膝蓋骨の高さまたは膝蓋骨の高さの増加は、遠位脛骨結節によって解決されます。 TT-TG 距離を増加させるために、内側または前内側の脛骨結節が実行されます (図 12B)。脛骨結節骨切り術の合併症には、癒合不全、ハードウェアの痛み、結節縮小の喪失、および骨折が含まれます。
外側網膜の緊張に対しては、外側網膜解放が実行され、膝蓋骨傾斜の増加が示されます。側方リリースの合併症には、膝蓋骨の持続的な腫れと医原性内側不安定性が含まれます。


骨が未熟な患者では、骨端線のために一部の手術が禁忌または変更されます。
MFPL の大腿骨付着点は、大腿骨遠位骨端の直下に位置します。したがって、未熟な骨を持つ患者の MPFL 再建は、大腿骨トンネルの安全な穴あけを確保するために、厳密な X 線透視検査の指導の下で実施する必要があります。
大腿骨遠位部の損傷は変形を引き起こす可能性があり、外科的矯正が必要な場合とそうでない場合があります。同様に、脛骨近位突出部の損傷は、特に膝内側に変形を引き起こす可能性があります。したがって、脛骨近位突出が開いている患者に対して脛骨結節の骨切り術は禁止されています。
逆に、膝蓋骨腱が完全または部分的に内側に変位する可能性があります。膝蓋骨腱の外側半分を内側に移す場合、この手術は Roux-Goldthwait 手術と呼ばれます (図 12C)。
手術を受けるすべての患者は、冠状肢および回転肢の配置における膝蓋骨の不安定性を評価する必要があります。外反母趾の増加、大腿骨の過剰な前傾、および外脛骨のねじれの増加は、膝蓋骨不安定性の危険因子です。

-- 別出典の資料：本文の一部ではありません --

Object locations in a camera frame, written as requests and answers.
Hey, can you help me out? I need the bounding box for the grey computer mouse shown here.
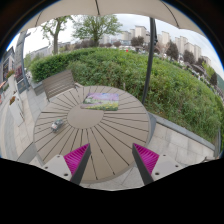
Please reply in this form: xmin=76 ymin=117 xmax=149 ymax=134
xmin=51 ymin=119 xmax=63 ymax=132

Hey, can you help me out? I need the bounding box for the green hedge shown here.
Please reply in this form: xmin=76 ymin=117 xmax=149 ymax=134
xmin=31 ymin=48 xmax=224 ymax=141

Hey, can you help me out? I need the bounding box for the slatted wooden chair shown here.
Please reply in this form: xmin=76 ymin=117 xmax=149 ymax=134
xmin=42 ymin=70 xmax=82 ymax=100

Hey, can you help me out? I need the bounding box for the white planter box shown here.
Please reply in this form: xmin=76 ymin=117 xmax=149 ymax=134
xmin=9 ymin=96 xmax=24 ymax=126

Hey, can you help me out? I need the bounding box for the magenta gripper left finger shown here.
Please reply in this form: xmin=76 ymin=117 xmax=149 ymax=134
xmin=42 ymin=143 xmax=92 ymax=186

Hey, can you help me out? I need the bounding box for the beige patio umbrella canopy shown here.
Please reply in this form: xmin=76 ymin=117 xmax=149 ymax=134
xmin=20 ymin=0 xmax=204 ymax=36

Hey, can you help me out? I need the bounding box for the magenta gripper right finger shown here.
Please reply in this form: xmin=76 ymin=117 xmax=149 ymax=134
xmin=131 ymin=142 xmax=184 ymax=186

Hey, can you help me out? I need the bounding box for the round slatted wooden table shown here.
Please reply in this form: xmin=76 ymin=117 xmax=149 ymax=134
xmin=34 ymin=86 xmax=151 ymax=183

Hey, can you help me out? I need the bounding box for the dark umbrella pole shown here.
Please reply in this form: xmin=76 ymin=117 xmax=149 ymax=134
xmin=142 ymin=18 xmax=157 ymax=105

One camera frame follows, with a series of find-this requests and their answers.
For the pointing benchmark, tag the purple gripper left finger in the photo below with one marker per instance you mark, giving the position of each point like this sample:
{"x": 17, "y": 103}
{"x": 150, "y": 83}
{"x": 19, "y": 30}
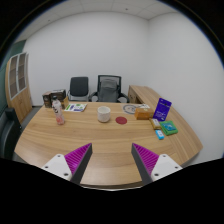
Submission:
{"x": 71, "y": 166}

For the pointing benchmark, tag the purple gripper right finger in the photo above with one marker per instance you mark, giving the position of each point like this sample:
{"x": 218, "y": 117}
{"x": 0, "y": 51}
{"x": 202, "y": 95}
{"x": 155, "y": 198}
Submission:
{"x": 152, "y": 166}

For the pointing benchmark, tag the clear bottle pink drink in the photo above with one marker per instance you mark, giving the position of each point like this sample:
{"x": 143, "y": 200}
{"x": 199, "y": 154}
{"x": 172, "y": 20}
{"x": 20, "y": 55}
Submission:
{"x": 57, "y": 108}

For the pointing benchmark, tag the small blue box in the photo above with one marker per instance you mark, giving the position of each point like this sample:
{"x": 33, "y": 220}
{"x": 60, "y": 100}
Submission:
{"x": 159, "y": 134}

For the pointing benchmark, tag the green flat box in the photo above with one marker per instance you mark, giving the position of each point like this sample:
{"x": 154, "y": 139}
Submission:
{"x": 168, "y": 127}

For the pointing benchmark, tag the yellow snack packet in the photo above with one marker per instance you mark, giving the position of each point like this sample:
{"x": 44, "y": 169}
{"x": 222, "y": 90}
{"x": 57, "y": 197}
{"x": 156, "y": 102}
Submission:
{"x": 155, "y": 123}

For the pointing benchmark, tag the orange tissue box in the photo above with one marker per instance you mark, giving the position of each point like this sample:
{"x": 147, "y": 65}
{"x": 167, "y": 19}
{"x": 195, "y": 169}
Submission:
{"x": 143, "y": 113}

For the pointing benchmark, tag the red round coaster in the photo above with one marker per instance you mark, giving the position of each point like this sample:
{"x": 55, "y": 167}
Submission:
{"x": 121, "y": 120}

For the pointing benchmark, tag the purple standing packet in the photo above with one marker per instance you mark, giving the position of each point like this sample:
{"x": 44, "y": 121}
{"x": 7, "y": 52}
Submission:
{"x": 162, "y": 109}

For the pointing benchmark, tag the white green leaflet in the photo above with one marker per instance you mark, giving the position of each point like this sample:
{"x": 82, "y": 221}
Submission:
{"x": 75, "y": 107}

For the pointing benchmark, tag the white ceramic cup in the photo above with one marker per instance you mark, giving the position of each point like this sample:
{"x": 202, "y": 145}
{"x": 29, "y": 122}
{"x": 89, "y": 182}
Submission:
{"x": 103, "y": 113}

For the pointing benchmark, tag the round white plate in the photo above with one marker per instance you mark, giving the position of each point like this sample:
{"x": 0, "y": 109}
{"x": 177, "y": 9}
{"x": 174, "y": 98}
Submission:
{"x": 129, "y": 108}

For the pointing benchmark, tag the black chair at left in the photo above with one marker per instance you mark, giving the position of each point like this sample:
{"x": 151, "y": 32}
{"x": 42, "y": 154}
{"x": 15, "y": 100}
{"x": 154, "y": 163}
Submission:
{"x": 10, "y": 131}

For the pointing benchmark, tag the brown cardboard box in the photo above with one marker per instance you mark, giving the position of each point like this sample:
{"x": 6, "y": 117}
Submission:
{"x": 61, "y": 96}

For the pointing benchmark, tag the wooden side desk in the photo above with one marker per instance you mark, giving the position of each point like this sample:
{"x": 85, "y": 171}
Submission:
{"x": 143, "y": 95}

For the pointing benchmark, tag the black office chair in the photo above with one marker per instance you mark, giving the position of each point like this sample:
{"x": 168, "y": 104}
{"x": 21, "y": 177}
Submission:
{"x": 79, "y": 89}

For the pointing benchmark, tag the grey mesh office chair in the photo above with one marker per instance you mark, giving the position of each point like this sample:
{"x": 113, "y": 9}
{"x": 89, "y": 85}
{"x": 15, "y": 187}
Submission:
{"x": 108, "y": 89}

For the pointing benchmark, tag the wooden glass door cabinet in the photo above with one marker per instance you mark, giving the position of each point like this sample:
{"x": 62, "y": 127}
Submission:
{"x": 17, "y": 85}

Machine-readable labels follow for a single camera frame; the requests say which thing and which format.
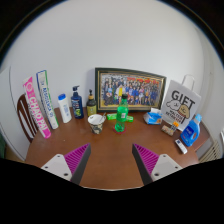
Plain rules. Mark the right green soap box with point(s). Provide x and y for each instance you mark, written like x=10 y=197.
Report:
x=129 y=119

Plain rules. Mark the blue tissue pack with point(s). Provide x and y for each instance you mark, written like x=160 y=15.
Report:
x=154 y=117

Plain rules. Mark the white green tall box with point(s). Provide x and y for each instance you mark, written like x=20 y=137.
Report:
x=46 y=99

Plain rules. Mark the wooden chair back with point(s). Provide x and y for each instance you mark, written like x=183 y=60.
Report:
x=27 y=122

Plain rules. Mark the white remote control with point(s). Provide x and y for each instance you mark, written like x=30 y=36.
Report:
x=181 y=146

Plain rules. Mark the white lotion bottle blue cap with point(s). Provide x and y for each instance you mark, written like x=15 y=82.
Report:
x=64 y=108

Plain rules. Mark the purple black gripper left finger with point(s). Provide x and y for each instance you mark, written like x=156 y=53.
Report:
x=70 y=166

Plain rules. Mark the white radiator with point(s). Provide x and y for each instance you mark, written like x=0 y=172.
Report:
x=213 y=153

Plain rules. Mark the left green soap box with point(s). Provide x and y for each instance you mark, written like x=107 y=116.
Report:
x=112 y=116

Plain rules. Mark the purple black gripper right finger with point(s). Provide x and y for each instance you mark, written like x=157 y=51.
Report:
x=152 y=166

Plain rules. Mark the small snack packet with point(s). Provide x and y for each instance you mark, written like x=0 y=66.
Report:
x=167 y=130

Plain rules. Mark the patterned ceramic mug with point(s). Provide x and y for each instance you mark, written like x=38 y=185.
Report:
x=96 y=123

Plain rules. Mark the white gift paper bag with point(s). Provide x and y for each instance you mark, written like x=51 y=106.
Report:
x=180 y=104

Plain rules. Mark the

骨が未熟な患者の場合、外反膝関節に対処する際には成長の誘導を考慮する必要があります。骨端ネジまたはテンション バンド プレートは、段階的に矯正するために大腿骨骨端の遠位端の内側にまたがることができます。骨切り術は、成熟した骨を持つ患者の冠状動脈変形または回転変形を矯正するために必要です。外反膝関節の矯正適応度は10度以上、回旋脱臼の矯正適応度は20度を超えます。
小児(10 歳未満)は、固定または習慣性の膝蓋骨脱臼などの複雑なパターンの膝蓋骨不安定性に遭遇します。ダウン症候群、爪膝蓋骨症候群、カブキ症候群、ルビンシュタイン タイビ症候群などのいくつかの症候群は、膝蓋骨の不安定性から構成されます。
MPFL の単独の再構成だけでは、これらの複雑なパターンを解決するには十分ではないことを認識することが重要です。原発病変は側方に位置し、大腿四頭筋の機構が短縮される場合があり、これらの問題を解決するには、広範囲の側方リリースと大腿四頭筋の形成術が必要となるからです。
大腿四頭筋形成術では、大腿四頭筋の機構が再配置され、および/または延長されます。無視されたり治療が遅れたりした場合、これらの複雑で不安定なパターンが後年に起こる可能性があります。